• WORK TO COMPLETE
In the listing below, locate the lines that hold the string "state". Copy those lines.

• SOURCE DATA
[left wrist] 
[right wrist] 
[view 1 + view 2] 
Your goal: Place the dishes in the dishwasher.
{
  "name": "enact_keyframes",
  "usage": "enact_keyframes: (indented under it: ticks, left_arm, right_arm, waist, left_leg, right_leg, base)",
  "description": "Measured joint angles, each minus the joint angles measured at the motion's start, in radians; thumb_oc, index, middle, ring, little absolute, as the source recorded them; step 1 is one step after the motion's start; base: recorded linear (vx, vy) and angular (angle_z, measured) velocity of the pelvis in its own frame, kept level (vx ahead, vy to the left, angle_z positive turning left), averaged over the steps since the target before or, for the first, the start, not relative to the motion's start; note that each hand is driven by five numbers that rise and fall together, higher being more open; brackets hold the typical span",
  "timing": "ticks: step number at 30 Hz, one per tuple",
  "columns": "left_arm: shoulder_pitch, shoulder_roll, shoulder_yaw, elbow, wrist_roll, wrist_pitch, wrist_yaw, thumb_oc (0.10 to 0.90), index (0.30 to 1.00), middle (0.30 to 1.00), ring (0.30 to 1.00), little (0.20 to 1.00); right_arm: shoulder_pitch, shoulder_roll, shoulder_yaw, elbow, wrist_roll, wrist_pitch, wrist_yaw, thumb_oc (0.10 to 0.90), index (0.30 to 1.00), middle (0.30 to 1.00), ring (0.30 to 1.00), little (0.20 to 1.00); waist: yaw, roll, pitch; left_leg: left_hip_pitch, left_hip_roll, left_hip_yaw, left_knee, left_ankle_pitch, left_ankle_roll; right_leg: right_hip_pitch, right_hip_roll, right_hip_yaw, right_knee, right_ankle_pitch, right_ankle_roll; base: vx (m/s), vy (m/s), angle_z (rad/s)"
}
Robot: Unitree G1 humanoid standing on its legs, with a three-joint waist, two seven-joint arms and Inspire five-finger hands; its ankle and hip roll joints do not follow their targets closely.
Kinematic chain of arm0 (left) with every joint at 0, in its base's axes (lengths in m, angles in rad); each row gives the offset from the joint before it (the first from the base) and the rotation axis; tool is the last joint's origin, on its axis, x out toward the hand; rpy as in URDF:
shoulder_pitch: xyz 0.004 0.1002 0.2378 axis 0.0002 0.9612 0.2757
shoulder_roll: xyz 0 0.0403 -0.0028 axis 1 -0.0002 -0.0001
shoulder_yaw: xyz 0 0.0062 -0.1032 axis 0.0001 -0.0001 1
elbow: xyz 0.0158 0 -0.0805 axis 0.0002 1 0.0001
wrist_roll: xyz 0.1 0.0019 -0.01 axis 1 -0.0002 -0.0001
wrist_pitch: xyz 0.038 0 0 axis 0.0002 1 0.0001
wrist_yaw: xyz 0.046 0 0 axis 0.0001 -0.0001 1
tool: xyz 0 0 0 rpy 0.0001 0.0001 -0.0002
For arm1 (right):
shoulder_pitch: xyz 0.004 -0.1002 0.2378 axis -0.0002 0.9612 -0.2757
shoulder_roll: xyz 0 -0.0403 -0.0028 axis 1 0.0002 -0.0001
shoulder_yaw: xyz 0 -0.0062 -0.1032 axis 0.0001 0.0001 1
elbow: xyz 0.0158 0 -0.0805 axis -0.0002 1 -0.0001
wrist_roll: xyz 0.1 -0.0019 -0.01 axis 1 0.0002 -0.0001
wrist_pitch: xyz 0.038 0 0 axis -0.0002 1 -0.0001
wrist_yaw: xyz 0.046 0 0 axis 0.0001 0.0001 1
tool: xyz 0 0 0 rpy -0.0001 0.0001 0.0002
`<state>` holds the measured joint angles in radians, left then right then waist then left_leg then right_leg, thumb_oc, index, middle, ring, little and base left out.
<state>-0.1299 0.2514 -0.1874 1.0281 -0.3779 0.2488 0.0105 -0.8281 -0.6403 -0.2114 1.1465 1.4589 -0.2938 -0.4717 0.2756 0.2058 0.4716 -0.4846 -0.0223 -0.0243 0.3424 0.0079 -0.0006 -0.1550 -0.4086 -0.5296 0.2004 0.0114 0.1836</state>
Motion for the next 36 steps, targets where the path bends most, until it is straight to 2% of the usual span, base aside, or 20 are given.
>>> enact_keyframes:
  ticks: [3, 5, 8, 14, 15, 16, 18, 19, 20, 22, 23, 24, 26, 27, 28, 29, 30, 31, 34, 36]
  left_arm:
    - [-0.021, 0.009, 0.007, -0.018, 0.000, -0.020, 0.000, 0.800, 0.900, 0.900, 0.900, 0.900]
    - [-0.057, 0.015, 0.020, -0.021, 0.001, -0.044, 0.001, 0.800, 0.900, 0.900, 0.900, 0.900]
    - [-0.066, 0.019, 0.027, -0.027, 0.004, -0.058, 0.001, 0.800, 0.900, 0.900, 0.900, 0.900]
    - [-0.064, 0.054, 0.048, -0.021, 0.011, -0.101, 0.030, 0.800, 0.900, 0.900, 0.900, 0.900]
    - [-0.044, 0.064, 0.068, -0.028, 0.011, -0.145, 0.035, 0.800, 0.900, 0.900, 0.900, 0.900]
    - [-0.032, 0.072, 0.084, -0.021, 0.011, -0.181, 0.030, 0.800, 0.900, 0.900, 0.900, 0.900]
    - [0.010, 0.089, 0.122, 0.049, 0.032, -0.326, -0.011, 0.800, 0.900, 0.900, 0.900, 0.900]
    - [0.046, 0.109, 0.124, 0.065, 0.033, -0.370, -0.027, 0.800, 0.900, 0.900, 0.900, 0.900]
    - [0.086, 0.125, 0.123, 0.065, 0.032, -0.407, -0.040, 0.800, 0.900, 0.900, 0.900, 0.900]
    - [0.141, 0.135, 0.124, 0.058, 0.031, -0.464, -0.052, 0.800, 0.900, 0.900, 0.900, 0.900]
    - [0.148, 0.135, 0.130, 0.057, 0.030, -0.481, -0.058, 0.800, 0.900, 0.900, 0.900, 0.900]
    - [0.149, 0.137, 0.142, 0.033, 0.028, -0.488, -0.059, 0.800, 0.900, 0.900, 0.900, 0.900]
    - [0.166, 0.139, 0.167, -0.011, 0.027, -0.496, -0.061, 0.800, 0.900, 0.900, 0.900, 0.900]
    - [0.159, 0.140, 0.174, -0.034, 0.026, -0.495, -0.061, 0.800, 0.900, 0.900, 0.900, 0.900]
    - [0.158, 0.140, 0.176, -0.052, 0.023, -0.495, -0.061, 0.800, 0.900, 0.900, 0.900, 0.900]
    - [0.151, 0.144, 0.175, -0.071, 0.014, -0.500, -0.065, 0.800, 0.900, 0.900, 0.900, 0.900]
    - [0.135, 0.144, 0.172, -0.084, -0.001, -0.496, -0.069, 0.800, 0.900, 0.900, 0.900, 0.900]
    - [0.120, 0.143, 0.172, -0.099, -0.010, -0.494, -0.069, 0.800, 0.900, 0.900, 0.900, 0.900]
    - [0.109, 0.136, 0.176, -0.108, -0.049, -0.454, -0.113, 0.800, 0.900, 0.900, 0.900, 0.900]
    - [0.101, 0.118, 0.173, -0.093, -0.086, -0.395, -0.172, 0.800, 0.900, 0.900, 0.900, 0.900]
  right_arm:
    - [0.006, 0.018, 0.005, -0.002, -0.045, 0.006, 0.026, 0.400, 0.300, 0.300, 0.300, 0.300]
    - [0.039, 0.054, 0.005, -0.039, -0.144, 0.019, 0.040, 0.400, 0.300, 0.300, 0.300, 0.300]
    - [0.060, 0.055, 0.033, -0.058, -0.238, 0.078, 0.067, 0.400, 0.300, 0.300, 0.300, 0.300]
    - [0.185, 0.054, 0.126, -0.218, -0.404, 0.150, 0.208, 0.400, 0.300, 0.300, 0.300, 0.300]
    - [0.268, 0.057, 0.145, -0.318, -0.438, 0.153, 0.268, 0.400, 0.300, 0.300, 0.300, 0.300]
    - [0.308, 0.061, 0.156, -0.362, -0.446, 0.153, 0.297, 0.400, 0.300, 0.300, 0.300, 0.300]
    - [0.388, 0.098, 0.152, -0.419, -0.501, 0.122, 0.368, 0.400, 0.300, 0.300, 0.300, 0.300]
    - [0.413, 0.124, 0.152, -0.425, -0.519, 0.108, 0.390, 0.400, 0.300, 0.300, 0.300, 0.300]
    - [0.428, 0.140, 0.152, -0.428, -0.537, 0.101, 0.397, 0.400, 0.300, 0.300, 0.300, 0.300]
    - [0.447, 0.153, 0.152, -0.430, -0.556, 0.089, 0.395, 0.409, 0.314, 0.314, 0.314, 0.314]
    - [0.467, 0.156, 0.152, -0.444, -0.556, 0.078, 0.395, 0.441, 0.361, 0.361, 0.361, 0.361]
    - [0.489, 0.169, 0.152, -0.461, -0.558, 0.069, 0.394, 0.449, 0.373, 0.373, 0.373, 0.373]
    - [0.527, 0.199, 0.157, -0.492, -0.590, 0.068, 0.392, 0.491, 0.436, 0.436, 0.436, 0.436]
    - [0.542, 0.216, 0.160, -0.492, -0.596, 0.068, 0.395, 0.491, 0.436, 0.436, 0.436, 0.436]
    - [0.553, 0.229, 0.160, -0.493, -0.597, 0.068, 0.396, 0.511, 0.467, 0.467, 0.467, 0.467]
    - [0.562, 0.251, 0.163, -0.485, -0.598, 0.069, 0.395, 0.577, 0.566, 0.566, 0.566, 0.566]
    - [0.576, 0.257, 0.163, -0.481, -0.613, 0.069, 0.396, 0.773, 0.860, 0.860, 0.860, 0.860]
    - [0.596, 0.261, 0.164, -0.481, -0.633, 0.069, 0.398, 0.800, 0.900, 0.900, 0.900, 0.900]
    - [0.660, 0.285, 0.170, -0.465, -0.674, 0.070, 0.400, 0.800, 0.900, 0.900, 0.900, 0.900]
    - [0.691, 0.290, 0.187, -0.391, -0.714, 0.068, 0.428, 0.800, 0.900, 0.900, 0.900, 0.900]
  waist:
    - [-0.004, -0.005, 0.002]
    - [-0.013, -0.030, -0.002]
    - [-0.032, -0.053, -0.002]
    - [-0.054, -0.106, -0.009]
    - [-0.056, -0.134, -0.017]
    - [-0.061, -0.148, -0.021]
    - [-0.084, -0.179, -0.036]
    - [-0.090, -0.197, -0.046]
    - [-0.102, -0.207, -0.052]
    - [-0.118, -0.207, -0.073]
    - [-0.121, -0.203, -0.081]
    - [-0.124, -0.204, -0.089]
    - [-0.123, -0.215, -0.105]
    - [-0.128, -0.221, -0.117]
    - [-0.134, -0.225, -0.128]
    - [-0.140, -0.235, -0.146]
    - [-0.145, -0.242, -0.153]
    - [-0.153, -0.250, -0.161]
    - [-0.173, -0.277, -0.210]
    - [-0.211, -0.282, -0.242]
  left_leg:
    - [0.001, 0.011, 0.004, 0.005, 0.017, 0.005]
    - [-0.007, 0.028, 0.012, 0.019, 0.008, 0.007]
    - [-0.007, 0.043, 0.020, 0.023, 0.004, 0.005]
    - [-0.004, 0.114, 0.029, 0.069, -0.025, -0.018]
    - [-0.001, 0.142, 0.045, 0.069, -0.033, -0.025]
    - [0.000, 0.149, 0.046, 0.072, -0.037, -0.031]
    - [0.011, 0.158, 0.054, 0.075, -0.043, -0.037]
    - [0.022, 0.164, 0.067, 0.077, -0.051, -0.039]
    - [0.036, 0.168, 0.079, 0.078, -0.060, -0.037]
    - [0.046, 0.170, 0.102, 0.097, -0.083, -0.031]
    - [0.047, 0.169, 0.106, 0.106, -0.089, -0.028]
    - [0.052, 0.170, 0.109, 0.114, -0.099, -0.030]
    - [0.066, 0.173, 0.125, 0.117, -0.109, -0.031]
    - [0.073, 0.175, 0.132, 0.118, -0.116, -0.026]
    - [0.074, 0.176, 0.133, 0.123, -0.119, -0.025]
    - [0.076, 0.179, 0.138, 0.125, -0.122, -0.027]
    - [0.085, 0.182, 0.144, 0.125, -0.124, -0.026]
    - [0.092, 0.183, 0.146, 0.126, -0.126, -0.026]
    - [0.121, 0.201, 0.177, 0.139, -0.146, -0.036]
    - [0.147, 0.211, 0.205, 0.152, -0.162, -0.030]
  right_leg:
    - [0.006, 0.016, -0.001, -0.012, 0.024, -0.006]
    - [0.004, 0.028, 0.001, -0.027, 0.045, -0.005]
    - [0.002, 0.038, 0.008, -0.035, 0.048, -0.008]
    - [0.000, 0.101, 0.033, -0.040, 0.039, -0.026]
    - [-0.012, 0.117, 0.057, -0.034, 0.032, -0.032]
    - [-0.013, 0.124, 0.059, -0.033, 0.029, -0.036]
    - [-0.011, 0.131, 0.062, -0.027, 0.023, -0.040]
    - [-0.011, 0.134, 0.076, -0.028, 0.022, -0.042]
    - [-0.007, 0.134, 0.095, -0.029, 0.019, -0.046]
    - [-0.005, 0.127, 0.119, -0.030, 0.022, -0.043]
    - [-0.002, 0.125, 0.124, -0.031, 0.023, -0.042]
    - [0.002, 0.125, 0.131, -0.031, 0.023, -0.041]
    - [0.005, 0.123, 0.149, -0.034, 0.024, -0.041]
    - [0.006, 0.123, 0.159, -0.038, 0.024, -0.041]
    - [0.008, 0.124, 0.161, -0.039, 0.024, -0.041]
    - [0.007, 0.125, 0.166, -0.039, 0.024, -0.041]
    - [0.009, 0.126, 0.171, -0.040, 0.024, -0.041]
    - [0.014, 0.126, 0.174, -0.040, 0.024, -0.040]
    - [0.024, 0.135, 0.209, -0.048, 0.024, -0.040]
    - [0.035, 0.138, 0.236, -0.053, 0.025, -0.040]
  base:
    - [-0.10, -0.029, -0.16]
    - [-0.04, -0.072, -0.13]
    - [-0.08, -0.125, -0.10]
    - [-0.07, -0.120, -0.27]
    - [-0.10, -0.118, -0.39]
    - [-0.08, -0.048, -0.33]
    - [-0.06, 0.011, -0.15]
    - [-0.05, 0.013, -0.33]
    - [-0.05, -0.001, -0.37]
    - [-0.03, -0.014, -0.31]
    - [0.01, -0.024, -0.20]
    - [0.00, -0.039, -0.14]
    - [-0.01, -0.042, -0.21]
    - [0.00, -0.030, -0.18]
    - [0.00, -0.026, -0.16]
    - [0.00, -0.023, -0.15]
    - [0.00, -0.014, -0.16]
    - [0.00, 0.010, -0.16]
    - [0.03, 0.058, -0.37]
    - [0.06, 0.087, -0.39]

• SOLUTION FOR THIS EXERCISE
`<state>` holds the measured joint angles in radians, left then right then waist then left_leg then right_leg, thumb_oc, index, middle, ring, little and base left out.
<state>-0.1299 0.2514 -0.1874 1.0281 -0.3779 0.2488 0.0105 -0.8281 -0.6403 -0.2114 1.1465 1.4589 -0.2938 -0.4717 0.2756 0.2058 0.4716 -0.4846 -0.0223 -0.0243 0.3424 0.0079 -0.0006 -0.1550 -0.4086 -0.5296 0.2004 0.0114 0.1836</state>

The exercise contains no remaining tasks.